Objective: To investigate the role of Wnt/β-catenin signaling in regulation of IVD development and organization.
Summary of background data: β-catenin dependent Wnt signaling is one of the central regulators in cartilage development during limb skeletal formation. Little is known, however, about the physiologic relevance of this signaling pathway to IVD development and organization.
Methods: Temporal-spatial distribution of Wnt/β-catenin signaling activity was examined in IVD using Wnt/β-catenin reporter (TOPGAL) mice.
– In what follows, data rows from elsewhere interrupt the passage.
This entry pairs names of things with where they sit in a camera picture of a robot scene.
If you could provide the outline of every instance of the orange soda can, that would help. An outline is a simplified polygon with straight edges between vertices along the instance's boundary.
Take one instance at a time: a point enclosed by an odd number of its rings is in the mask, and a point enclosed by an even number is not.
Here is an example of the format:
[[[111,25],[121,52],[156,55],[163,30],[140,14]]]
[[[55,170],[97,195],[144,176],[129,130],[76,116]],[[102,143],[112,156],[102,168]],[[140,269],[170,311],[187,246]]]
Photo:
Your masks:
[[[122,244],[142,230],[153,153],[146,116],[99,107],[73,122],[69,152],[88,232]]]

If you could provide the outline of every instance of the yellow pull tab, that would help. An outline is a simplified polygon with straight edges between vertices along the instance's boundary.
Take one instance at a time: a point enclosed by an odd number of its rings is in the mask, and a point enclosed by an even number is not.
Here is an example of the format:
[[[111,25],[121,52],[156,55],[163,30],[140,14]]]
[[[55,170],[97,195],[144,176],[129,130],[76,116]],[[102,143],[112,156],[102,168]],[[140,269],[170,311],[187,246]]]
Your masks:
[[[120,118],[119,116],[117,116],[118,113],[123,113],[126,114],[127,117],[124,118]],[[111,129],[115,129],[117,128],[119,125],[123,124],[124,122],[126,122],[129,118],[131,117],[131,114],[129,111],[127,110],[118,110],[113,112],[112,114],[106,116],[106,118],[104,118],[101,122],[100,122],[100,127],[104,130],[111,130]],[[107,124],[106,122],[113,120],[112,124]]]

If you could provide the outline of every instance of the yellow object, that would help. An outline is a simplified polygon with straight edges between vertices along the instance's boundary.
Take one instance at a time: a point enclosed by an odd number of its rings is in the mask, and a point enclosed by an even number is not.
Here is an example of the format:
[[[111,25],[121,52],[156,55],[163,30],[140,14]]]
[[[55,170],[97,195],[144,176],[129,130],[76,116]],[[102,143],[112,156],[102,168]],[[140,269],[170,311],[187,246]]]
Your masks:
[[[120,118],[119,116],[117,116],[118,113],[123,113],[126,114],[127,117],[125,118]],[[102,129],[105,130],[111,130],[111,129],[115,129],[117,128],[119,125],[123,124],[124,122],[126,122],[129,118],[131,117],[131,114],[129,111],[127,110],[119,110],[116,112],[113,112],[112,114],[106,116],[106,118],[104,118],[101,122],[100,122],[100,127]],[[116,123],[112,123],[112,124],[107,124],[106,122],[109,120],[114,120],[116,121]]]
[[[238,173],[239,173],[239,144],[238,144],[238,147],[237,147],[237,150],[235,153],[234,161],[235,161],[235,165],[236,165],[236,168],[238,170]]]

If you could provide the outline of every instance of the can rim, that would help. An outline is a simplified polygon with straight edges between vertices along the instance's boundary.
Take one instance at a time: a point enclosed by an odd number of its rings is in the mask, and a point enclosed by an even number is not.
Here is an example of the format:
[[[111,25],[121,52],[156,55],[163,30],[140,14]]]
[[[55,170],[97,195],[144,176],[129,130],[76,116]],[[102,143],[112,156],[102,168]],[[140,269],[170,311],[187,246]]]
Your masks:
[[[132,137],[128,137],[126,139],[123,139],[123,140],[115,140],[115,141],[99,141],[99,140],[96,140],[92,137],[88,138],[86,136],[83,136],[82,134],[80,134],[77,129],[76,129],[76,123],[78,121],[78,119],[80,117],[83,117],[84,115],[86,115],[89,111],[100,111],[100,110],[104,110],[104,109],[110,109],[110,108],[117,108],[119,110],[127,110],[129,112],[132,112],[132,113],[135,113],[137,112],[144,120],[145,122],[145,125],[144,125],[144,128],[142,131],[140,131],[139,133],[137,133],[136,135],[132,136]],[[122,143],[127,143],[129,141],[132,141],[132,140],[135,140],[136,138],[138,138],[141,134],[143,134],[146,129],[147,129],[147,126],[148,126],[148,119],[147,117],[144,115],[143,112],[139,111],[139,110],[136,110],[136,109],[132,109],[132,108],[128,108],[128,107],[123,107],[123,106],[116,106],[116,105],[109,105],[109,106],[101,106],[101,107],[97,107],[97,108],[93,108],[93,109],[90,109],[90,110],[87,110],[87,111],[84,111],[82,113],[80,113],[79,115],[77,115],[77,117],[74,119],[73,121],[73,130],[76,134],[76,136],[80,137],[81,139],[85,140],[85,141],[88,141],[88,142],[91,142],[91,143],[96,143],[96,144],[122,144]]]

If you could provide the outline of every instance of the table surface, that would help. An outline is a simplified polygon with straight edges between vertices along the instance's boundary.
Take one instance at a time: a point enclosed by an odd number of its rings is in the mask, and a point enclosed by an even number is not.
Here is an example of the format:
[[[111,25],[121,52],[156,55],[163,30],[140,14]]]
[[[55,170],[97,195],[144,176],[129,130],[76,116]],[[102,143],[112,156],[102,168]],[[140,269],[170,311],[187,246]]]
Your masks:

The structural changes in the mouse IVD components such as the nucleus pulposus (NP), endplate (EP), annulus fibrosus (AF), and the growth plate (GP) of the vertebral body were analyzed after transient activation of Wnt/β-catenin signaling or deletion of β-catenin in the mice.
Results: Activity of Wnt/β-catenin signaling was high in EP, AF, and GP in the embryonic stages and decreased at the postnatal stage; it was undetectable in the embryonic NP but upregulated after birth. The transient activation of Wnt/β-catenin signaling caused severe deterioration of the GP and the AF, whereas deficiency of β-catenin accelerated bone formation in between EP and GP.
Conclusion: The findings in this study suggest that proper regulation of Wnt/β-catenin signaling is required for development and organization of IVD.